▶ Assignment:
Let your answer be the line containing "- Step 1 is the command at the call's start" and every line below it to the end of the records, copied exactly.

Excerpts from a dataset:
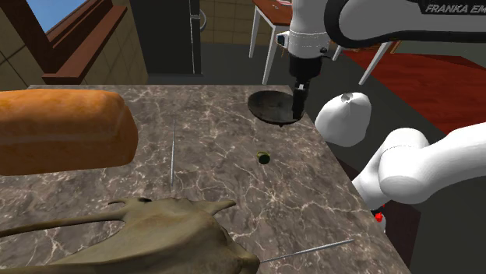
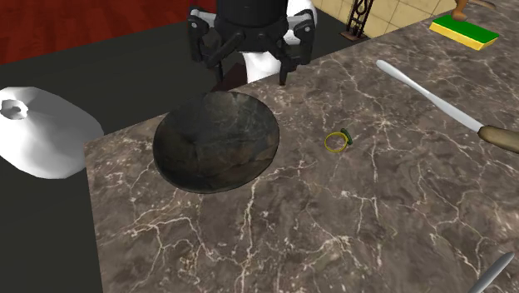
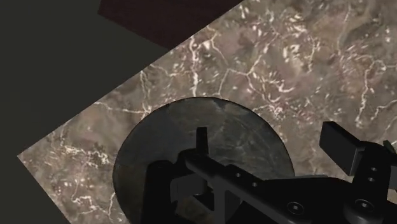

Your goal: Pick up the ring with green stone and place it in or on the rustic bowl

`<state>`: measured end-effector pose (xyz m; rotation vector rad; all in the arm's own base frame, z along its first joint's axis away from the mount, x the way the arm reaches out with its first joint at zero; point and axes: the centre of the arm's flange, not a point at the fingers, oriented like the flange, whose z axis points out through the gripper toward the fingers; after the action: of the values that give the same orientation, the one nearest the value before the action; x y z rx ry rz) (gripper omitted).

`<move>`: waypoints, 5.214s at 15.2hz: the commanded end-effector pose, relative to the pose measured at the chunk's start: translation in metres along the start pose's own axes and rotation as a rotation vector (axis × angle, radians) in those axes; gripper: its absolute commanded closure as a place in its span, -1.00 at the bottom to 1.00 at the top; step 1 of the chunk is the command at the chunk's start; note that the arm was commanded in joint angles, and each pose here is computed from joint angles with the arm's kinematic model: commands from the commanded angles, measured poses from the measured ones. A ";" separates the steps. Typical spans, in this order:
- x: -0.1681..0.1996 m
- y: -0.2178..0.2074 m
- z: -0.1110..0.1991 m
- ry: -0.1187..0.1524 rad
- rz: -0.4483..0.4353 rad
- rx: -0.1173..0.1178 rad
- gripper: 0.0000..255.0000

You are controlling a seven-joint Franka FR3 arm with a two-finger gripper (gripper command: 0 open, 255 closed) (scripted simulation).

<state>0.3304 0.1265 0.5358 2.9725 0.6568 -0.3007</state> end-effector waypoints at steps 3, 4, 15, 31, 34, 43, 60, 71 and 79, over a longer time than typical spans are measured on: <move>0.034 -0.046 0.007 -0.034 -0.103 -0.003 -1.00; 0.041 -0.058 0.009 -0.043 -0.129 -0.005 -1.00; 0.081 -0.150 0.043 -0.104 -0.314 -0.012 -1.00; 0.078 -0.149 0.065 -0.104 -0.314 -0.012 1.00; 0.078 -0.149 0.066 -0.104 -0.314 -0.012 1.00; 0.072 -0.148 0.036 -0.104 -0.314 -0.012 1.00; 0.054 -0.145 -0.051 -0.104 -0.314 -0.012 1.00; 0.064 0.000 -0.044 -0.104 -0.314 -0.012 1.00; 0.072 0.049 -0.021 -0.104 -0.314 -0.012 1.00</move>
<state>0.4188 0.1147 0.5477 2.8111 1.1071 -0.4664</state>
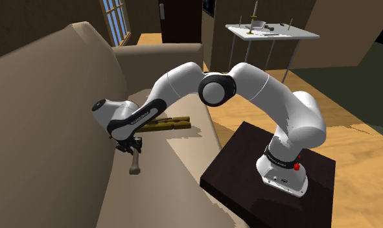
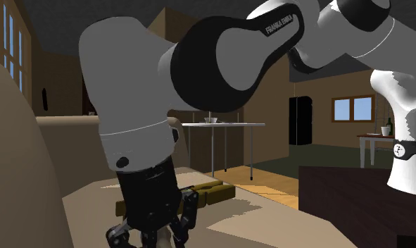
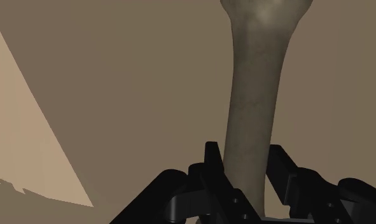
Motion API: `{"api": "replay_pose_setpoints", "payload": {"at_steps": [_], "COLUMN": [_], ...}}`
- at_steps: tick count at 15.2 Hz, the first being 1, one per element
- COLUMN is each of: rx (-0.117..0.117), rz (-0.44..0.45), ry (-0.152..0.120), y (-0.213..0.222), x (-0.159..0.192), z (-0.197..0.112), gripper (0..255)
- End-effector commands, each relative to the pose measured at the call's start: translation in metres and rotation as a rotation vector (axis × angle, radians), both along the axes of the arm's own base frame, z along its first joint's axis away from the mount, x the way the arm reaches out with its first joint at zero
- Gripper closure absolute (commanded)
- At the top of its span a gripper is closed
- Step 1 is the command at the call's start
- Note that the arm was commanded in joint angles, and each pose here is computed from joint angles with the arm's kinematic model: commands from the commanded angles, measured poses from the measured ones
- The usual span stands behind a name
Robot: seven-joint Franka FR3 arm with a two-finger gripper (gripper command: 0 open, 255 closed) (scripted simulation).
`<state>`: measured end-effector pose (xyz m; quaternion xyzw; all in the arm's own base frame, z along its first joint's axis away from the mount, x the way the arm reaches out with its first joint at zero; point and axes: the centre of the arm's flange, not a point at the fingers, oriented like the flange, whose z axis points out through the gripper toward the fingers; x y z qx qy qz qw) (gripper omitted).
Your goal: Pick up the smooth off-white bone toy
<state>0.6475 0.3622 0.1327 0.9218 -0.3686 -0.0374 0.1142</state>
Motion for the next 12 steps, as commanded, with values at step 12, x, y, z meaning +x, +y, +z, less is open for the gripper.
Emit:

▶ Your solution:
- Step 1 is the command at the call's start
- Note that the arm was commanded in joint angles, and each pose here is computed from joint angles with the arm's kinematic model: commands from the commanded angles, measured poses from the measured ones
- The usual span stands behind a name
Robot: seven-joint Franka FR3 arm with a two-finger gripper (gripper command: 0 open, 255 closed) (scripted simulation).
`<state>`: measured end-effector pose (xyz m; quaternion xyzw; all in the arm's own base frame, z along its first joint's axis away from the mount, x the way the arm reaches out with its first joint at zero; point and axes: the centre of the arm's flange, not a point at the fingers, oriented like the flange, whose z axis points out through the gripper toward the fingers; x y z qx qy qz qw) (gripper omitted).
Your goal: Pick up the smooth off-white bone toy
<state>0.6475 0.3622 0.1327 0.9218 -0.3686 -0.0374 0.1142</state>
Motion for the next 12 steps, as commanded, with values at step 12, x, y, z meaning +x, +y, +z, less is open for the gripper.
Emit:

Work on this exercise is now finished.